Once the foreclosure process on your home is complete, you will no longer be the owner of the property. In most jurisdictions, however, the new owner cannot have you forcibly removed. Instead, he must follow the legal eviction proceedings that are governed by the laws in your jurisdiction. In some places, this may mean you have additional weeks or months to move. In others, however, you can be evicted in mere days.


While the eviction after foreclosure process differs from place to place, many jurisdictions require new homeowners to provide a notice to the occupants of their property after foreclosure. This notice typically requests that the occupants vacate the premises and provides a set period of time for doing so. If you receive one of these notices and do not vacate the property, you may have to go to a hearing at which a judge will decide whether or not — and when — the new owners can evict you. You may present your case to the judge yourself, but having a lawyer to help you may boost your chances of receiving a satisfactory decision.

The judge in an eviction after foreclosure case may give you additional time to vacate the premises. This amount of time may vary from days or weeks to months, depending on the laws in your jurisdiction and the unique details of your case. If you do not vacate the premises when ordered to by a judge, you may be forcibly evicted by a law enforcement officer. You can, however, appeal the judge's decision in an eviction after foreclosure case.

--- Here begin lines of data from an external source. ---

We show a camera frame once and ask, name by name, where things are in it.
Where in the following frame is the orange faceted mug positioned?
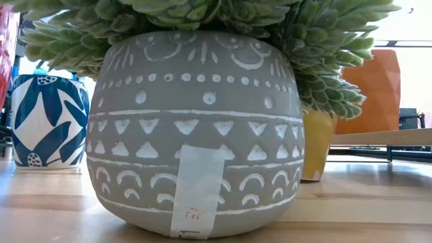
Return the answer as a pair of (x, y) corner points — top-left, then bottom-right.
(335, 49), (402, 136)

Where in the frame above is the white mug blue floral print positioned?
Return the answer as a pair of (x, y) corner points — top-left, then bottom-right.
(11, 74), (90, 171)

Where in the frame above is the red ceramic mug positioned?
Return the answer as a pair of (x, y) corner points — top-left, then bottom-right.
(0, 5), (20, 109)

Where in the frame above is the succulent plant patterned grey pot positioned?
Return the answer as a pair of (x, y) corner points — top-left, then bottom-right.
(0, 0), (402, 240)

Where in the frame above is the white paper tape label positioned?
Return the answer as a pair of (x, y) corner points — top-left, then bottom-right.
(169, 144), (226, 240)

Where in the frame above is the wooden riser shelf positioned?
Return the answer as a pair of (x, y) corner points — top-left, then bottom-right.
(329, 128), (432, 163)

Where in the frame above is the black equipment cabinet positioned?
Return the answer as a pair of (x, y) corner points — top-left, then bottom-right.
(399, 107), (427, 131)

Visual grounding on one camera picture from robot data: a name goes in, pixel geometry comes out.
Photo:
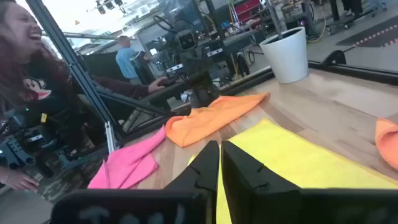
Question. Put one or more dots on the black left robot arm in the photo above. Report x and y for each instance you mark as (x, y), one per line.
(203, 90)

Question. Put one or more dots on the yellow microfiber towel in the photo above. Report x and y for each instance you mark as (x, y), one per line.
(295, 155)

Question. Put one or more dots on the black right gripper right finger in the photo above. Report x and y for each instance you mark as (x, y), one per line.
(264, 202)

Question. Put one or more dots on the orange microfiber towel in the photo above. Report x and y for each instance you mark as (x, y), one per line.
(388, 143)
(211, 119)

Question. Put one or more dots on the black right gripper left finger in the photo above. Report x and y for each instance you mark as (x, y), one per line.
(192, 202)

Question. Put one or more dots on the white plant pot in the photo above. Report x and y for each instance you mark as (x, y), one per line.
(287, 59)

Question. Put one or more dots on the pink microfiber towel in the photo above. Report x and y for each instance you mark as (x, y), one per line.
(130, 168)

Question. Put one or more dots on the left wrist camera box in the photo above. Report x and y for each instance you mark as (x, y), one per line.
(186, 40)

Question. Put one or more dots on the person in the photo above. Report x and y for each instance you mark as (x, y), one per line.
(46, 93)
(126, 62)

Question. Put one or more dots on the silver frame bracket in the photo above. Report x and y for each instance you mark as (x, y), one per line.
(110, 138)

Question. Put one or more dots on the red storage bins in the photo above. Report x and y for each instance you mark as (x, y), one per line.
(247, 9)

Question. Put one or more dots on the black floor grille mat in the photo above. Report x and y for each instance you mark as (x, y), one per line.
(373, 34)

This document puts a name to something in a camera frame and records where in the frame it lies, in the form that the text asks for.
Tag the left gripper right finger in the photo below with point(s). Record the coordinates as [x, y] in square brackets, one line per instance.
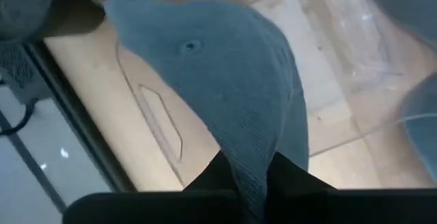
[290, 178]

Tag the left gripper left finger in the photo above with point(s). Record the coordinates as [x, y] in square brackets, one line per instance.
[215, 178]

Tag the clear plastic bin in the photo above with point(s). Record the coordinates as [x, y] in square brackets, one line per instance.
[341, 63]

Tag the black aluminium table frame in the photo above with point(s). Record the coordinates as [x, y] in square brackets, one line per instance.
[85, 121]

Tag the blue-grey cap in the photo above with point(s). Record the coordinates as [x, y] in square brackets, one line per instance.
[222, 80]
[423, 142]
[409, 5]

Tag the black perforated box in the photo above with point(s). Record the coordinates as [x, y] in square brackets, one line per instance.
[13, 67]

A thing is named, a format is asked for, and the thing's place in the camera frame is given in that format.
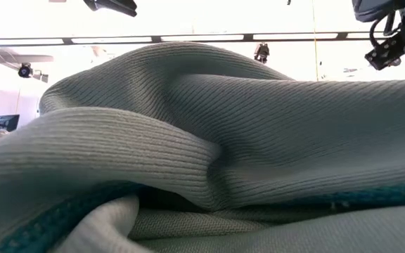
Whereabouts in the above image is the light blue towel teal edge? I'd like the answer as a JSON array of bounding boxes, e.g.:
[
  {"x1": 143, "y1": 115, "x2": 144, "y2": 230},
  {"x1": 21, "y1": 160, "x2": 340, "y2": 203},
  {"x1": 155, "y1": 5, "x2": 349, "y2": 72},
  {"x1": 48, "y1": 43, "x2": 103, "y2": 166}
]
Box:
[{"x1": 0, "y1": 41, "x2": 405, "y2": 253}]

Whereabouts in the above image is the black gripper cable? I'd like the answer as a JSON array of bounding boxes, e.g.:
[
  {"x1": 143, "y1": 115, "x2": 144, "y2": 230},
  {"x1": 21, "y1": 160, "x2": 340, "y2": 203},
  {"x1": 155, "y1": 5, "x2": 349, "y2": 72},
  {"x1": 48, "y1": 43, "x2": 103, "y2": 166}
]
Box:
[{"x1": 368, "y1": 12, "x2": 402, "y2": 48}]

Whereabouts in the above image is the dark hanging device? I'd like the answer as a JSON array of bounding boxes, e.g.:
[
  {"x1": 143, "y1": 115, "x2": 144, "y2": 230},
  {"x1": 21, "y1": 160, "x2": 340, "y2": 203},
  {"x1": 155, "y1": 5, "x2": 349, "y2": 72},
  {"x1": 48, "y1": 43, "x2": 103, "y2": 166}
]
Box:
[{"x1": 253, "y1": 41, "x2": 271, "y2": 65}]

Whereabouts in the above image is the yellow extension cable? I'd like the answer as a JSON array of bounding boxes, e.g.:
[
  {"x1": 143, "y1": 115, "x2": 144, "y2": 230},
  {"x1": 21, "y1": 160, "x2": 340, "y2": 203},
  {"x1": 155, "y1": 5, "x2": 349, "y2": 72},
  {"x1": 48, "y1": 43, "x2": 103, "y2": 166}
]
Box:
[{"x1": 310, "y1": 0, "x2": 320, "y2": 82}]

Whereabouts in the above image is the black monitor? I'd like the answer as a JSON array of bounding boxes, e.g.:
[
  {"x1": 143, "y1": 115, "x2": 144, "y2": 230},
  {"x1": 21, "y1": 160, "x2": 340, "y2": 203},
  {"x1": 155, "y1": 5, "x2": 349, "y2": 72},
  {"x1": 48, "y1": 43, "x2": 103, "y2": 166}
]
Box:
[{"x1": 0, "y1": 114, "x2": 20, "y2": 136}]

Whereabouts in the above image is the white waffle towel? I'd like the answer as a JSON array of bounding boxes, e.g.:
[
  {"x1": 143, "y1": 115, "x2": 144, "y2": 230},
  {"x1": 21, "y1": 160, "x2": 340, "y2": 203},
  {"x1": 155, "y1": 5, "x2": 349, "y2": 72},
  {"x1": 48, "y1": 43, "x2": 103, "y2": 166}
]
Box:
[{"x1": 49, "y1": 195, "x2": 154, "y2": 253}]

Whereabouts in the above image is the light blue microfiber towel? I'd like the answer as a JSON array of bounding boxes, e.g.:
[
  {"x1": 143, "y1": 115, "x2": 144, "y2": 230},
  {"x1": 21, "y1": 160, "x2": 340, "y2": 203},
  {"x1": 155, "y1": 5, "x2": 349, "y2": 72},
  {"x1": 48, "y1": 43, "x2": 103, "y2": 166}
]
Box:
[{"x1": 128, "y1": 202, "x2": 405, "y2": 253}]

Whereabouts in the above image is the black horizontal rail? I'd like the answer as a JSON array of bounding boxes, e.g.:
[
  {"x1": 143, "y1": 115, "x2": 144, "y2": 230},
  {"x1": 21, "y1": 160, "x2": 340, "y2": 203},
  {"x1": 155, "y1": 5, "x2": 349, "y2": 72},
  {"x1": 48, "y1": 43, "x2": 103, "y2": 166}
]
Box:
[{"x1": 0, "y1": 32, "x2": 381, "y2": 46}]

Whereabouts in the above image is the black camera on mount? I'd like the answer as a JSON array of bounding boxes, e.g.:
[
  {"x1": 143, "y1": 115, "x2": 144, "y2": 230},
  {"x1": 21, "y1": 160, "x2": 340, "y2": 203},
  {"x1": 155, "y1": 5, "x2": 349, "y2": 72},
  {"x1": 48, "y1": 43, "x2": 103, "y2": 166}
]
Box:
[{"x1": 17, "y1": 62, "x2": 49, "y2": 84}]

In some jurisdictions, you may attempt to reclaim your home after the foreclosure in order to avoid eviction and retain ownership of the property. To do this, you may have to pay the mortgage balance or the foreclosure sale price as well as other fees. The process for doing this and the amount of time you have to save your home depends on where you live. In some places, it is possible to save your home even after the property has been sold in a foreclosure auction.